The location of the nine paired tender points that comprise the 1990 American College of Rheumatology criteria for fibromyalgia.
Being hit by that pulp truck was the best thing that ever happened to me — sort of. It was only a couple of years ago when I regained consciousness to find myself on the top of a mountain of snow facing in the opposite direction of my travel route, after having seen the logging truck coming at me with no where else to go. My injuries were to my ribs, primarily, which resulted in a prescription to Percoset®.
I generally tend to ignore pain and consider myself healed almost immediately after injuries or surgeries, so, I thought nothing of my ability to host a birthday dinner for my son immediately after my accident. I felt great! I never missed a beat – still tended to all my domestic duties and most of my husband’s, too. However, I hadn’t taken into consideration the help I was getting from the Percoset®. Popping-sounds in my rib area and increased pain levels as the meds wore off just before dosing-times, brought me back to the doctor, who decided that all my activities were causing me to re-break ribs that were trying to fuse. New plan: park my butt on the loveseat and watch every episode of 24… then, Lost, The Closer and CSI New York. I am not good at sitting still and have never been a fan of watching television. But, this new plan was working.
Long story short, I was feeling pain-free for the first time since sustaining a lower back injury in a shoe factory at age 18, twenty-five years earlier, and a whiplash injury 18 years before. The various aches and pains that I lived with daily had suddenly disappeared. I no longer felt like my body was made of lead and that someone out there was spending their days sticking pins into, and burning various parts of a little voodoo doll of me.
This extreme and virtually unmanageable pain, I came to learn was one of the many symptoms of Fibromyalgia, and not the deferred pain I was blaming on old injuries.
But, diagnosing it was a process, and my pain journey was not over… it was merely beginning. Not a huge proponent of taking a consistent regimen of pain medications, I – several times – attempted to have my doctor revisit the pain-management plan I was on. I went from addictive prescriptions to other options almost immediately.
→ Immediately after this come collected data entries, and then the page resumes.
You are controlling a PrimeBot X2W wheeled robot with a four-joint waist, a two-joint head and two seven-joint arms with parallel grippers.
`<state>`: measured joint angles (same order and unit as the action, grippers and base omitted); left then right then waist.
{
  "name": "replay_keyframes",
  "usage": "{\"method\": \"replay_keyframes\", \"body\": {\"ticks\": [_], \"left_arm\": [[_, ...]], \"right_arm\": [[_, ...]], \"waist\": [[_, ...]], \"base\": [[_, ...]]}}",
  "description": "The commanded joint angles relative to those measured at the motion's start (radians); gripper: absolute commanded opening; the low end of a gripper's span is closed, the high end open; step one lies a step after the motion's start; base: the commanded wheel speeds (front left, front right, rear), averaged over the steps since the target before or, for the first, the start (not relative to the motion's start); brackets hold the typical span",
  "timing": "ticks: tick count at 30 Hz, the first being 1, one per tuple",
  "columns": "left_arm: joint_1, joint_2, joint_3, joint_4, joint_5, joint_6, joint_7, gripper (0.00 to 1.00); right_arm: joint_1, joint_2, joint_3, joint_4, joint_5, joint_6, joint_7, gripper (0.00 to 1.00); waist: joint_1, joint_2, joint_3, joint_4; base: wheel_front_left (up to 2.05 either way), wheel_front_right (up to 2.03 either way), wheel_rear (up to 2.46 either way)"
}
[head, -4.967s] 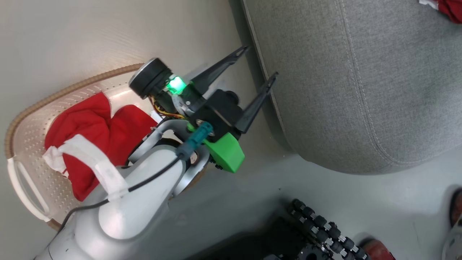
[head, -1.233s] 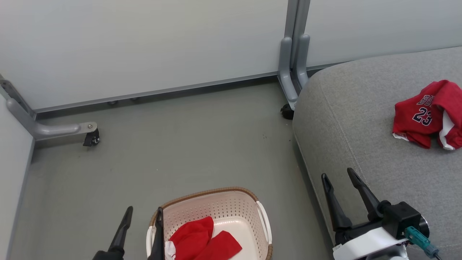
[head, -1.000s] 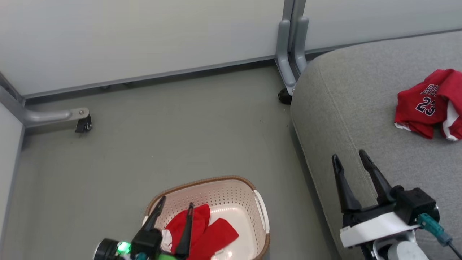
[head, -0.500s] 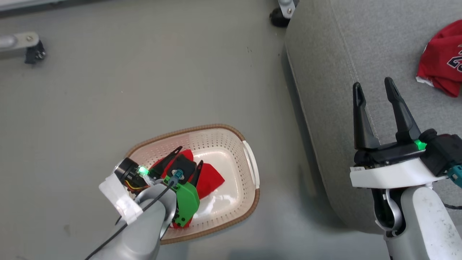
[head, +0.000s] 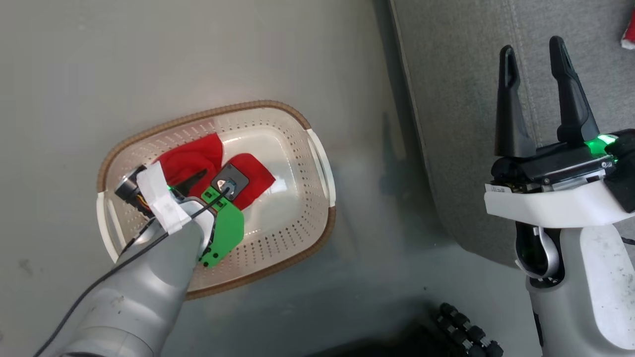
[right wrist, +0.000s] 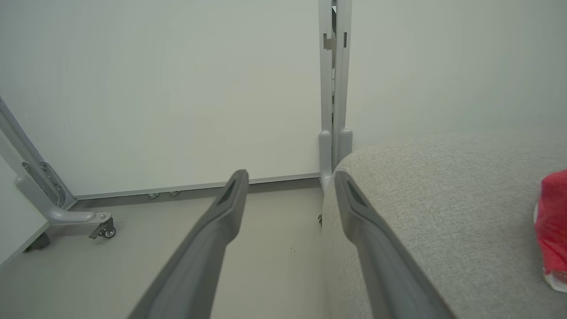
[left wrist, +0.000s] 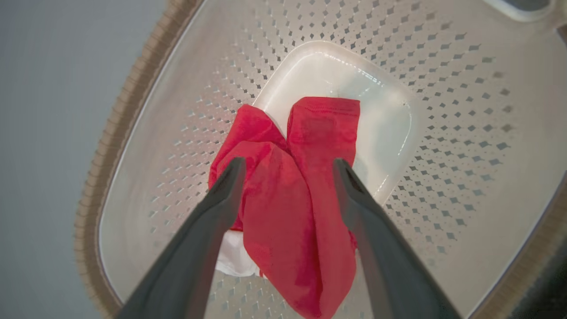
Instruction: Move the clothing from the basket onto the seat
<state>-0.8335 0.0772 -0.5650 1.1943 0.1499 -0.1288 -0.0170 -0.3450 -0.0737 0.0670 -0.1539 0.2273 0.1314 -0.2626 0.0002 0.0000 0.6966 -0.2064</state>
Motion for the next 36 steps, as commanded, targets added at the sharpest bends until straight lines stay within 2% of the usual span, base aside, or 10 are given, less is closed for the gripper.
{"method": "replay_keyframes", "body": {"ticks": [1,8,17,21,24,29,36], "left_arm": [[-0.037,0.017,-0.013,0.013,0.017,-0.002,0.011,1.0],[-0.107,0.042,-0.055,0.058,0.043,0.008,0.075,1.0],[-0.146,0.071,-0.11,0.075,0.098,0.14,0.088,1.0],[-0.163,0.076,-0.12,0.081,0.099,0.168,0.103,1.0],[-0.176,0.084,-0.123,0.084,0.093,0.172,0.114,1.0],[-0.192,0.089,-0.125,0.087,0.075,0.143,0.104,1.0],[-0.212,0.083,-0.137,0.09,0.067,0.149,0.106,1.0]], "right_arm": [[-0.023,0.008,0.001,-0.012,0.003,-0.001,-0.003,1.0],[-0.046,0.016,0.022,-0.028,0.003,-0.001,-0.003,1.0],[-0.072,0.021,0.044,-0.033,-0.008,-0.001,-0.003,1.0],[-0.079,0.022,0.047,-0.037,-0.01,-0.002,-0.003,1.0],[-0.089,0.023,0.05,-0.042,-0.011,-0.001,-0.003,1.0],[-0.094,0.023,0.056,-0.047,-0.002,-0.002,-0.003,1.0],[-0.103,0.024,0.053,-0.053,0.0,-0.001,-0.003,1.0]], "waist": [[-0.0002,0.0,0.139,-0.064],[-0.0002,0.0,0.211,-0.086],[-0.0002,0.0,0.259,-0.097],[-0.0002,0.0,0.279,-0.098],[-0.0002,0.0,0.294,-0.101],[-0.0002,0.0,0.32,-0.104],[-0.0002,0.0,0.349,-0.105]], "base": [[0.0,0.0,0.0],[0.0,0.0,0.0],[0.0,0.0,0.0],[0.0,0.0,0.0],[0.0,0.0,0.0],[0.0,0.0,0.0],[0.0,0.0,0.0]]}}
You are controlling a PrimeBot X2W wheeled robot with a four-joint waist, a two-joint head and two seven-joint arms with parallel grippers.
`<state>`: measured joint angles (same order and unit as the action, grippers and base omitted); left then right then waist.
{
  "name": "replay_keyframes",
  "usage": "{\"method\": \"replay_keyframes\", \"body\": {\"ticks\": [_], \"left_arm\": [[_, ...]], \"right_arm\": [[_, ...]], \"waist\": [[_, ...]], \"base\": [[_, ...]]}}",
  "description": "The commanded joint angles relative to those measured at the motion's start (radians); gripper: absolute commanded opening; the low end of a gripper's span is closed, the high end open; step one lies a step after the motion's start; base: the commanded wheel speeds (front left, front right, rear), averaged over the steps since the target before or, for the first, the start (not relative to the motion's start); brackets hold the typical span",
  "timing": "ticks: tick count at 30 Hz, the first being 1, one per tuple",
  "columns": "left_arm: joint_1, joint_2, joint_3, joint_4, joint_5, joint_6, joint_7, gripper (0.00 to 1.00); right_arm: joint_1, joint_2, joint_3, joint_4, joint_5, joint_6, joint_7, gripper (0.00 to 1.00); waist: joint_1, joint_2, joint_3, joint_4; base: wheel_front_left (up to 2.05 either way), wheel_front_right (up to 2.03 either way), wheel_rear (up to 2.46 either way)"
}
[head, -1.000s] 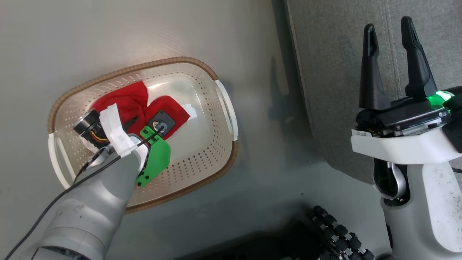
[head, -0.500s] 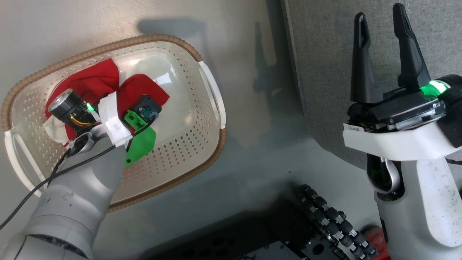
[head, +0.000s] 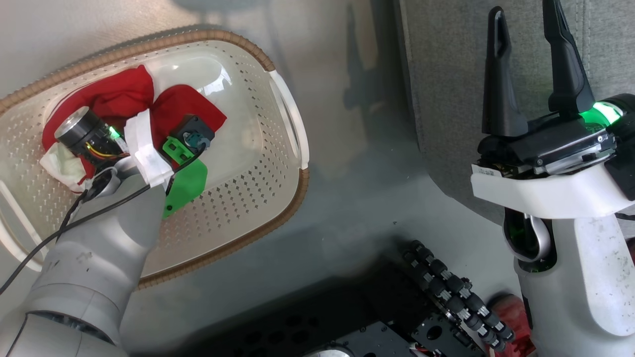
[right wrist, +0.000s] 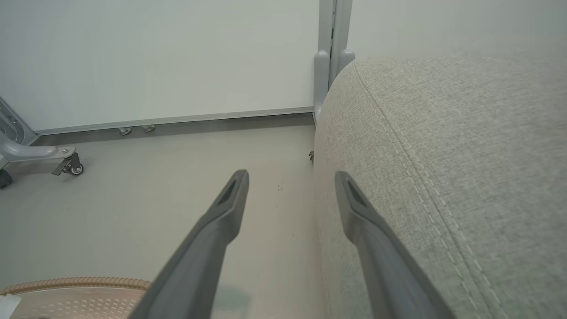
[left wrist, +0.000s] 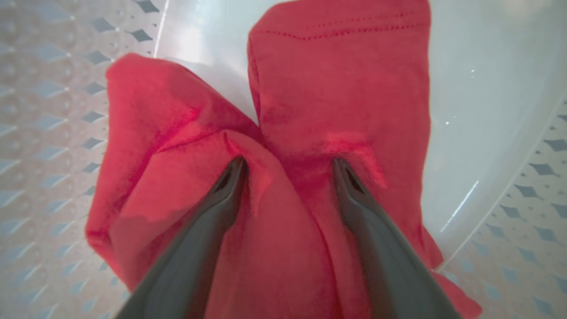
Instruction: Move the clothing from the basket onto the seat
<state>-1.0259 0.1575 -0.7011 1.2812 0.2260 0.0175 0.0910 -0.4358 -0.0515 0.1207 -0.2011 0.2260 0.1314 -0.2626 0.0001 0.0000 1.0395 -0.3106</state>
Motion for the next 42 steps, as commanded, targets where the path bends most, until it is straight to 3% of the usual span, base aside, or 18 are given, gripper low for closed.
{"method": "replay_keyframes", "body": {"ticks": [1,4,5,6,7,14,21,34,39,42], "left_arm": [[-0.022,0.003,-0.004,0.003,-0.008,0.001,0.001,1.0],[-0.026,0.003,-0.012,0.004,-0.007,0.0,0.011,1.0],[-0.028,0.002,-0.015,0.005,-0.008,-0.002,0.014,0.83],[-0.03,0.0,-0.019,0.005,-0.009,-0.004,0.015,0.47],[-0.031,-0.001,-0.021,0.005,-0.009,-0.007,0.013,0.0],[-0.024,-0.01,-0.026,0.005,-0.032,-0.013,-0.033,0.0],[0.022,-0.039,0.003,0.001,-0.087,0.01,-0.128,0.0],[0.204,-0.093,0.124,-0.032,-0.27,0.064,-0.333,0.0],[0.295,-0.098,0.165,-0.115,-0.332,0.067,-0.357,0.0],[0.355,-0.081,0.179,-0.235,-0.348,0.072,-0.357,0.0]], "right_arm": [[-0.014,0.001,0.0,-0.006,0.001,-0.001,-0.003,1.0],[-0.019,0.001,0.001,-0.009,-0.001,-0.001,-0.003,1.0],[-0.019,0.001,0.001,-0.009,-0.003,-0.001,-0.003,1.0],[-0.019,0.001,0.001,-0.009,-0.006,-0.001,-0.003,1.0],[-0.018,0.001,0.0,-0.01,-0.008,-0.002,-0.003,1.0],[-0.018,0.001,-0.009,0.002,-0.019,-0.001,-0.003,1.0],[-0.006,-0.005,-0.008,0.019,-0.021,-0.001,-0.003,1.0],[0.116,-0.046,-0.006,0.084,-0.043,-0.001,-0.003,1.0],[0.188,-0.06,0.008,0.11,-0.046,-0.001,-0.003,1.0],[0.227,-0.069,0.016,0.123,-0.048,-0.001,-0.003,1.0]], "waist": [[-0.0001,0.0,0.01,-0.001],[-0.0001,0.0,0.018,-0.001],[-0.0001,0.0,0.02,0.0],[-0.0001,0.0,0.021,0.001],[-0.0001,0.0,0.022,0.002],[-0.0001,0.0,0.005,0.016],[-0.0001,0.0,-0.086,0.038],[-0.0001,0.0,-0.439,0.099],[-0.0001,0.0,-0.585,0.121],[-0.0001,0.0,-0.657,0.128]], "base": [[0.0,0.0,0.0],[0.0,0.0,0.0],[0.0,0.0,0.0],[0.0,0.0,0.0],[0.0,0.0,0.0],[0.0,0.0,0.0],[0.0,0.0,0.0],[0.0,0.0,0.0],[0.0,0.0,0.0],[0.0,0.0,0.0]]}}
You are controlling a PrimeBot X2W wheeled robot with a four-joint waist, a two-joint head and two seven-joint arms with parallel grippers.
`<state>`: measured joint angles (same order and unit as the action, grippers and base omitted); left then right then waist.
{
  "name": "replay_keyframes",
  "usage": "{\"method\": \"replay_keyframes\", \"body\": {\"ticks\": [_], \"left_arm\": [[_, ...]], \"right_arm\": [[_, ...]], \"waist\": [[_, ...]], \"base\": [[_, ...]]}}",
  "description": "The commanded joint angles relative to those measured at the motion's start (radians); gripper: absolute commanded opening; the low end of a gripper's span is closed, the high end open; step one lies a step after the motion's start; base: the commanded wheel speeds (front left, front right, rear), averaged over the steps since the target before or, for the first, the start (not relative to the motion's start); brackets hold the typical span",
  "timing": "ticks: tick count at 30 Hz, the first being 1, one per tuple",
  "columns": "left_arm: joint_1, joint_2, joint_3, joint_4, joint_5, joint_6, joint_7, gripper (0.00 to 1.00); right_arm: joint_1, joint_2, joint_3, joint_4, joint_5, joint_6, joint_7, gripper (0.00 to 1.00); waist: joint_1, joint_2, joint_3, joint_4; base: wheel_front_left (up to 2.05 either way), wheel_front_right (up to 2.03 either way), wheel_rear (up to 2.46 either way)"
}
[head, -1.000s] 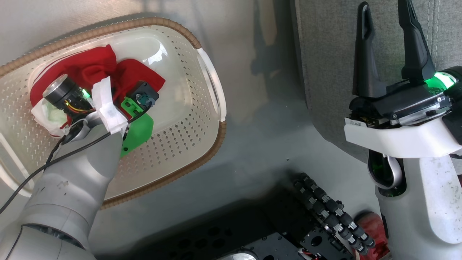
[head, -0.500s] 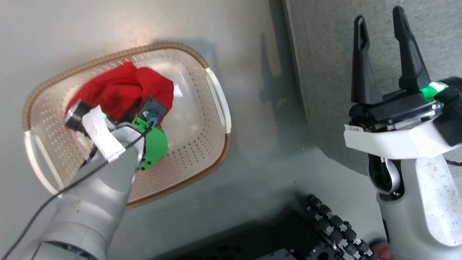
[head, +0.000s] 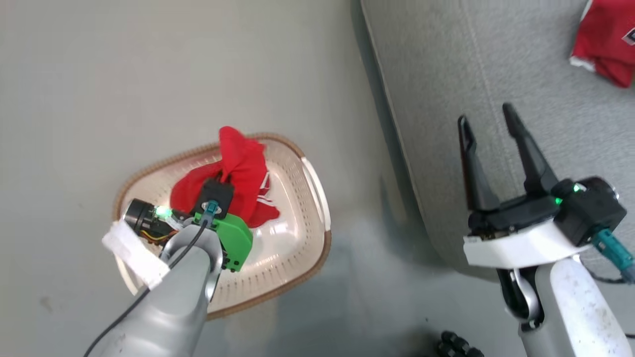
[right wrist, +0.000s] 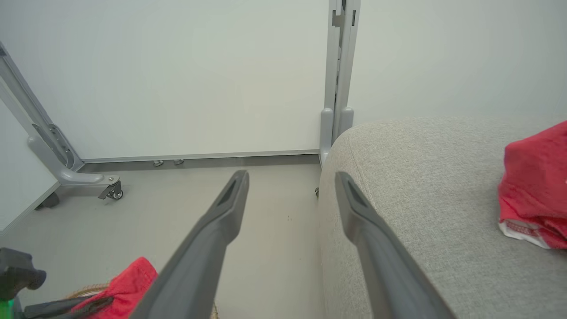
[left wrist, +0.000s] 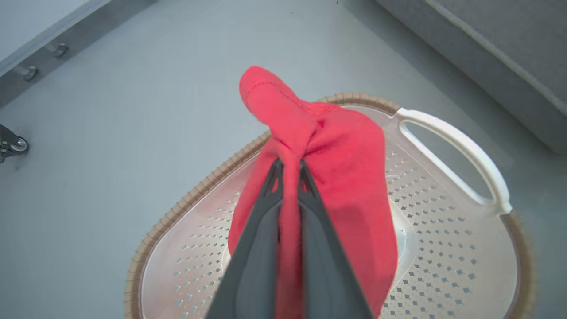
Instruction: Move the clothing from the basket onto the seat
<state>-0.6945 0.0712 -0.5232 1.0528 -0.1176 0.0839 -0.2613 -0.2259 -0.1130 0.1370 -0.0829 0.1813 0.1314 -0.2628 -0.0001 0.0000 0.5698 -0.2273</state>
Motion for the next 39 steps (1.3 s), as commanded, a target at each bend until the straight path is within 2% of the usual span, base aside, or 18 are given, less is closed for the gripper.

Then, to Tramadol® for the overall pain, muscle relaxants (to deal with muscle tension from doing heavy work which consistently lead to headaches due to my old neck injuries), Celebrex® to curtail the advancement of my arthritis and Amitriptyline® before bed as a sleep aid – and to combat the migraines. This really helped. However, the side effects and long term risks had me concerned.
Still, for the next two years, I would ride a roller-coaster of pain and disability, trying to avoid dumping so many pharmaceuticals into my system, and thinking that mind-over-matter and a stronger resolve to get past it was all I really needed. However, that proved unsuccessful. Unwilling to rest when my body needed it, take my prescription medications consistently or to follow-up if and when necessary with various doctors, made matters worse.
A number of variables brought me to the place where I was not leaving the house for days at a time because I could only get around with crutches. I had secured a stair lift, because there were days when navigating the stairs had become too lofty a goal.
I was only 44. This was rewriting my future. Among other things, the unpredictability of the symptoms, and the need for pain medication, made me virtually unemployable.
The good news is that I am now experiencing what I can only describe as remission. Granted, that can change day to day if I don’t respect and apply the knowledge I have acquired about this condition and how to manage it.
In the following two parts of this three-part series on Fibromyalgia, I will address the signs, symptoms and statistics of this debilitating condition, as well as known triggers and treatment options. No one should live with the level of constant pain that makes them ponder their beliefs about assisted suicide in the wee hours, during acute Fibromyalgia attacks, and silently resolve to never own a gun.
As it turns out, there is light at the end of the tunnel, and I’m looking forward to showing you that it is not a train.